Currently, those medications are used primarily for women who have already received chemotherapy, usually as a second or a third line option. However, there are clinical trials going on right now, including one which we’ve just opened at the Cleveland Clinic, where we’re using these medications now in the first line setting as an alternative to traditional chemotherapies because we think that they may be equally effective and potentially much less toxic than traditional types of chemotherapy.
Katherine Banwell:
Oh, that’s great news. What about newer targeted therapy combinations? What’s available?
Dr. Kevin Elias:
So, we are looking at other antibody drug conjugates, particularly for women who don’t express folate receptor. So, there are other protein receptors that we can develop similar type drugs for. And so, there are several of those that are in late-stage clinical trials at the moment. There’s also targeted therapy, which is using immunotherapy. So, there are ways that we can stimulate the immune system to respond to cancer cells.

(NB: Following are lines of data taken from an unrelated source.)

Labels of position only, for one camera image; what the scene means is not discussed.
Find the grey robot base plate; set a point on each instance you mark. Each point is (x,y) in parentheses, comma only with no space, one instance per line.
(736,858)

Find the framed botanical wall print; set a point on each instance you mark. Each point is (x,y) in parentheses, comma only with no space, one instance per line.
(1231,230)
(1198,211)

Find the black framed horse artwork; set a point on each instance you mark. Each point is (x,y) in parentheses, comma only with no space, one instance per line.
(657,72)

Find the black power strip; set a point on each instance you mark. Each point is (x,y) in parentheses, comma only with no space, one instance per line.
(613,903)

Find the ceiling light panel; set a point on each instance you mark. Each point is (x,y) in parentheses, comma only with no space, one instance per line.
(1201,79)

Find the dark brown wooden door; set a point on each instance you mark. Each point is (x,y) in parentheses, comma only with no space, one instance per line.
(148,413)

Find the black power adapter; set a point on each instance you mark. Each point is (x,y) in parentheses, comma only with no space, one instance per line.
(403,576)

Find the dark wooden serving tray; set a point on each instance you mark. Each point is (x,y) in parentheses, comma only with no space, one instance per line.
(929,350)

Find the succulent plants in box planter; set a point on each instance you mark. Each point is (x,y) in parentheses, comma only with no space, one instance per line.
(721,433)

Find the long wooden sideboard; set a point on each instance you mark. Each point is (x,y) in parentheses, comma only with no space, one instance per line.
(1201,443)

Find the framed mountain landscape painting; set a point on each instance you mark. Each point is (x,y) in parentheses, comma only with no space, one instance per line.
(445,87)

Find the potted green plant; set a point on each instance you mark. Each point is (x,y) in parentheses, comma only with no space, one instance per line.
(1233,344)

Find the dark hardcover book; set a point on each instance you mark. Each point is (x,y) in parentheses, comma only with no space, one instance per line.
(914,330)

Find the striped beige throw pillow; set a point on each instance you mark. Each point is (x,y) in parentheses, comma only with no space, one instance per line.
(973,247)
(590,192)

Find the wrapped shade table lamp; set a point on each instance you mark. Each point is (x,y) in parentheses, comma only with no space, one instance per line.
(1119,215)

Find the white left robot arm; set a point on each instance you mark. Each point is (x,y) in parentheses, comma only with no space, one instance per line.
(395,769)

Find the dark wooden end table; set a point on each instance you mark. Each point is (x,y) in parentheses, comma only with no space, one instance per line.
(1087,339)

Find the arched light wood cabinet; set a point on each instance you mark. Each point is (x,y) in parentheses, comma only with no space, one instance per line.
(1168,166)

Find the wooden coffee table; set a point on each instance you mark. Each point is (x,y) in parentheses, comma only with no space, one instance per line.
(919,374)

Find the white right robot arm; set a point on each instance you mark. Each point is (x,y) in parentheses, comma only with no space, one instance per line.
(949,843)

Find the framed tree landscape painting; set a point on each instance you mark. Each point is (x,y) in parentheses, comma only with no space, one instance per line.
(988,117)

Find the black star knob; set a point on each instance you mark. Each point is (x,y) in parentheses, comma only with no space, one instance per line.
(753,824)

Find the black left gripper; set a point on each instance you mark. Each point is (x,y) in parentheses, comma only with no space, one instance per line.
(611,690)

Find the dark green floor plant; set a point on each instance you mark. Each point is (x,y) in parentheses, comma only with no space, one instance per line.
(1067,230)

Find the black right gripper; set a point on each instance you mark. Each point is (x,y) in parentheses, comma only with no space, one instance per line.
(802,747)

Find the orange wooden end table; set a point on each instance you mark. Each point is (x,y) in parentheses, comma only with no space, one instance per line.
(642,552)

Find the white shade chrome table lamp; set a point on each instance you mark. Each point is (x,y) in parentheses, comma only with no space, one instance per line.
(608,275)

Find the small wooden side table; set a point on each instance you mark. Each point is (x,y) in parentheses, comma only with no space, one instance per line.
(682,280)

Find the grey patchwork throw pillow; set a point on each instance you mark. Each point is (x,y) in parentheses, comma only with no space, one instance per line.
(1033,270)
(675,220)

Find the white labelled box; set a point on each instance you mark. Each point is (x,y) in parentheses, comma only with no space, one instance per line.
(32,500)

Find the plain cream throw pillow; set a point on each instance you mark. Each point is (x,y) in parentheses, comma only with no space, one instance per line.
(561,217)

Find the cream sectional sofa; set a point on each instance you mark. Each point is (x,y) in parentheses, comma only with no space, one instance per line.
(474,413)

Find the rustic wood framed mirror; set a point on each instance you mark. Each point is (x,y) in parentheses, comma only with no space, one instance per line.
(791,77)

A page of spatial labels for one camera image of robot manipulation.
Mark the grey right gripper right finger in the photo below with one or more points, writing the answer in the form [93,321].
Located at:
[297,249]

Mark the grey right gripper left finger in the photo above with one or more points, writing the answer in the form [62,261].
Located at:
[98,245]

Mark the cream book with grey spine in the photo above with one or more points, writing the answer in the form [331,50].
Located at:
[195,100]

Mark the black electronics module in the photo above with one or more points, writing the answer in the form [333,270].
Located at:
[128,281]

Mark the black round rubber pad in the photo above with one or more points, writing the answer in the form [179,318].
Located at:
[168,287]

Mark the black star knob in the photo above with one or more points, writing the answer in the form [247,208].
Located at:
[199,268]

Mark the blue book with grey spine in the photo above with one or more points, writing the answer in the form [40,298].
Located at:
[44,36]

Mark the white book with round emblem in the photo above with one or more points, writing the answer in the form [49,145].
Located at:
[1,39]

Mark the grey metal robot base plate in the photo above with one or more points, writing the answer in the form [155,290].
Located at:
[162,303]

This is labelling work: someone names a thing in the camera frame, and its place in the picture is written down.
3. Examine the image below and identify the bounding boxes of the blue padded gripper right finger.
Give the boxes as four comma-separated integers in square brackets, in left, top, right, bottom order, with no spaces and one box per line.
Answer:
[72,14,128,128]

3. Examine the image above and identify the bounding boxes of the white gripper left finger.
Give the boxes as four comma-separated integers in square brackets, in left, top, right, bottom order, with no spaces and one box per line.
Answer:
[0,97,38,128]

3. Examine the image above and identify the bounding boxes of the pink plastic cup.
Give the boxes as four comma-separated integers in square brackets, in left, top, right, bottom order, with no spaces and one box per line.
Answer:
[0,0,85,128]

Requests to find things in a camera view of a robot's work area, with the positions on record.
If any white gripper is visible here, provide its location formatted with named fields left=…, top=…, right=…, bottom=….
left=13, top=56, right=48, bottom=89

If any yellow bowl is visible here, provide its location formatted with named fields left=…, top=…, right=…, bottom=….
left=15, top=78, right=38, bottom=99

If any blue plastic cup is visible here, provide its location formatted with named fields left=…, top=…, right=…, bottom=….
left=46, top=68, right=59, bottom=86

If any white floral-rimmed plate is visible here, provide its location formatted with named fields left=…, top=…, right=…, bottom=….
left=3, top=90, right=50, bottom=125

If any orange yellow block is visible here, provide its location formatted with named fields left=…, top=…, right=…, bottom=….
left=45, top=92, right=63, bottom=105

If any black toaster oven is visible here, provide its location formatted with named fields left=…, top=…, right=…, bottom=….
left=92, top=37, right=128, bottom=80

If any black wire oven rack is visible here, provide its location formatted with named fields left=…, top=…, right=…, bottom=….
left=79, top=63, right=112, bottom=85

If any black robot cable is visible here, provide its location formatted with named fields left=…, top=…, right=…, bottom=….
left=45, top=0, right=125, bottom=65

In general, immunotherapy for ovarian cancer has not been quite as promising as it has been for other types of solid tumors. But that does seem to be changing. There are new immunotherapy medications, that when directed potentially in combination with targeted therapy, might produce meaningful responses. But that’s an area of active research.
Katherine Banwell:
And there’s something called intraperitoneal therapy? Am I pronouncing that correctly?
Dr. Kevin Elias:
Yes, exactly. So, there are two different contexts in which we use intraperitoneal chemotherapy. One is for patients who have had primary surgery.
So, those patients in whom the disease was felt to be amenable to complete removal at the initial surgery. There’s a very narrow group of patients. So, it has to be patients who had at least stage III disease, so disease which is involving not just the pelvic structures, but also the abdominal structures, but in whom we were able to completely remove all visible disease at the time of initial surgery. In those patients, we will sometimes leave a catheter in the abdominal cavity.
So, it’s a small, essentially IV tubing that will actually sit underneath the skin and sit next to the pelvic area. And when the patients come in for their subsequent chemotherapy, we will give part of the chemotherapy intravenously and part of the chemotherapy directly into the abdomen, essentially soaking the cancer cells directly in chemo. It is a more intensive type of chemotherapy because it does involve multiple treatments during each cycle, and it’s a much higher dose of chemo.
So, we’re really looking for patients who are typically on the younger side and generally with very, very good performance status to be considered for that type of therapy. But it is something, again, that patients should ask about if they’re a candidate for, if they’re being evaluated for primary chemotherapy and surgery. The other option as far as intraperitoneal chemotherapy would be the HIPEC I was talking about before. The heated chemotherapy is given intraperitoneally, so directly into the belly, and it’s circulated around through a special pump device during the surgery itself.
And that’s about a 90-minute treatment that’s done while the patient’s under anesthesia. So, those are the two most common types of intraperitoneal therapy. There are some other ones which are still in the investigational setting. Therapies, again, some of which we have in clinical trial, which might also be administered intraperitoneally, the idea being the shorter the distance between the delivery of the drug and the tumor itself, the higher concentration of medication we can deliver to the cancer cells.